For example, the size of the guard band may be dependent on a
measurement or statistics of head movement of a user, a measurement
or statistics of head rotation of the user, a type of content
represented by the VR video, a transmission delay in the network
between the server and the network cache, a transmission delay in
the network between the network cache and the client, and/or a
processing delay of a processing of the first subset of streams by
the client. These statistics may be measured, e.g., in real-time,
by network entities such as the cache and the client, and may be
used as input to a function determining the size of the guard band.
The function may be heuristically designed, e.g., as a set of
rules.
[0223] Moreover, if the content is available at different quality
levels, e.g., different resolutions and/or bitrates, parts may be
requested at different quality levels depending on any number of
the above measurements or statistics. For example, with fast head
rotation, larger guard bands in lower quality may be requested,
while with slow head rotation, smaller guard bands in higher
quality may be requested. This decision may also be taken by the
cache itself, e.g., as described with reference to FIG. 12 in the
context of SAND. The above change in size and/or quality level may
further be combined with adaptive streaming, in which the bandwidth
is measured and a `right` bitrate for future segments is
determined. As the client may switch to a lower or higher bitrate,
segments with the corresponding bitrate may be cached by the
cache.
[0224] Content Filtering
[0225] The selective caching of guard bands may comprise selective
transmission or forwarding of substreams. This may be explained as
follows. A VR video may be carried in an MPEG-TS (Transport
Stream), where the various parts (tiles, segments) are each carried
as an elementary stream in the MPEG-TS. Each such elementary stream
may be transported as a PES (Packetised Elementary Stream) and have
its own unique PID (Packet Identification). Since this PID is part
of the header information of the MPEG-TS, it is possible to filter
out certain elementary streams from the complete transport stream.

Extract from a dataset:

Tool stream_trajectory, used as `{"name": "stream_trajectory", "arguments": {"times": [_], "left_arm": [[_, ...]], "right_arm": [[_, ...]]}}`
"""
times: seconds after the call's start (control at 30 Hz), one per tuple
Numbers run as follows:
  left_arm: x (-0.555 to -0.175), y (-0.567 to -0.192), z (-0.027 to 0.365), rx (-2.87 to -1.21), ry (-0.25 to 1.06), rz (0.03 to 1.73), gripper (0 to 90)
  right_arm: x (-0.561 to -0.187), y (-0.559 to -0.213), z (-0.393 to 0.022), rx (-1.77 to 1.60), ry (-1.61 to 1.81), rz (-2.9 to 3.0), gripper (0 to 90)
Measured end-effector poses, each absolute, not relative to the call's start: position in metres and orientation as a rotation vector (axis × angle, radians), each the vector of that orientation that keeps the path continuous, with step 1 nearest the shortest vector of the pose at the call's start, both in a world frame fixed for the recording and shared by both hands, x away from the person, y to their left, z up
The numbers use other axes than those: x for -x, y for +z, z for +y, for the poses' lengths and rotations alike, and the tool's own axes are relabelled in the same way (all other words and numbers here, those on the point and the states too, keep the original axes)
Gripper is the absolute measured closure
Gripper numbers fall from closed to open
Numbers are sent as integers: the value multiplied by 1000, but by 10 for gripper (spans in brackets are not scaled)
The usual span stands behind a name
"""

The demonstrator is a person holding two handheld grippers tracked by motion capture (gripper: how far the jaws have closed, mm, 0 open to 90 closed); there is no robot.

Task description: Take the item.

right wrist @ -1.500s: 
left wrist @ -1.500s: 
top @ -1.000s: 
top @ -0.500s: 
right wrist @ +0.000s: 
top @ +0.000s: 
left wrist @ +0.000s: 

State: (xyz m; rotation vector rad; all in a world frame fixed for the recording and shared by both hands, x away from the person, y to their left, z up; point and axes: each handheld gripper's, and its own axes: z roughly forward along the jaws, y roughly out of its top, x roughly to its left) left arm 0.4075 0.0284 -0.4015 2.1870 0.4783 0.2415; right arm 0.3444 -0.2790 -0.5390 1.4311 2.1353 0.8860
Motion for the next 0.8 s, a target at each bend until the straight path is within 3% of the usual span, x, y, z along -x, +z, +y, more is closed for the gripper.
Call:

This filtering may be performed by a network node to selectively
forward only particular elementary streams to the cache, e.g., when
the entire MPEG-TS is streamed by the server. Alternatively, the
server may selectively transmit only particular elementary streams.
Alternatively, the cache may use the PID to selectively store only
particular elementary streams of a received MPEG-TS. Such content
filtering may also be performed for HEVC encoded streams. An HEVC
bitstream consists of various elements each contained in a NAL
(Network Abstraction Layer) unit. Various parts (tiles, segments)
of a video may be carried by separate NAL units, which each have
their own identifier and thus enable content filtering.
[0226] Cache Vs Network Delivery Node
[0227] It will be appreciated that the described caching may not
primarily be intended for buffering. Such buffering is typically
needed to align requests and delivery of media, and/or to reduce
jitter at the client. The requests from cache to the media server,
with the former being preferably located at the edge of the core
network near access network to the client, may take more time then
the requests from client to the cache. Adding the extra guard bands
may allow the cache to deliver segments requested by a client in
the future, without knowing the request in advance.
[0228] Moreover, throughout this specification, where the term
`cache` is used, also `content delivery node` or `media aware
network element` or the like may be used. Namely, the cache may not
need to be a traditional (HTTP) cache, particularly in view that,
depending on the content delivery method, only short caching may be
in order.
[0229] In general, the entity referred to as cache may be a node in
the network, e.g., a network element which is preferably located
near the edge of the core network and thereby close towards the
access network to the client, and which is able to deliver
requested viewports and (temporarily) buffer guard bands. This node
may be a regular HTTP cache in the case of DASH, but may also be an
advanced Media Aware Network Element (MANE) or another type of
delivery node in the Content Delivery Network. It will be
appreciated that delivery nodes, such as DANE's in SAND, may
perform more functions, e.g., transcoding, mixing, repurposing. In
this case, a delivery node may be seen as a type of cache with
added functionality to support the streaming.
[0230] General Aspects
[0231] The caching mechanism may be used in conjunction with
various streaming protocols, including but not limited to, e.g.
RTSP, RTMP, HLS, etc.
[0232] In the examples, the cache generally decides upon the guard
bands. The client may also decide upon the guard bands, and
indicate this to the cache.
[0233] There may be multiple caches provided in series, with caches
which are located further up in the hierarchy, e.g., closer to the
server, caching a larger size guard band than caches further down
in the hierarchy, e.g., closer to the client.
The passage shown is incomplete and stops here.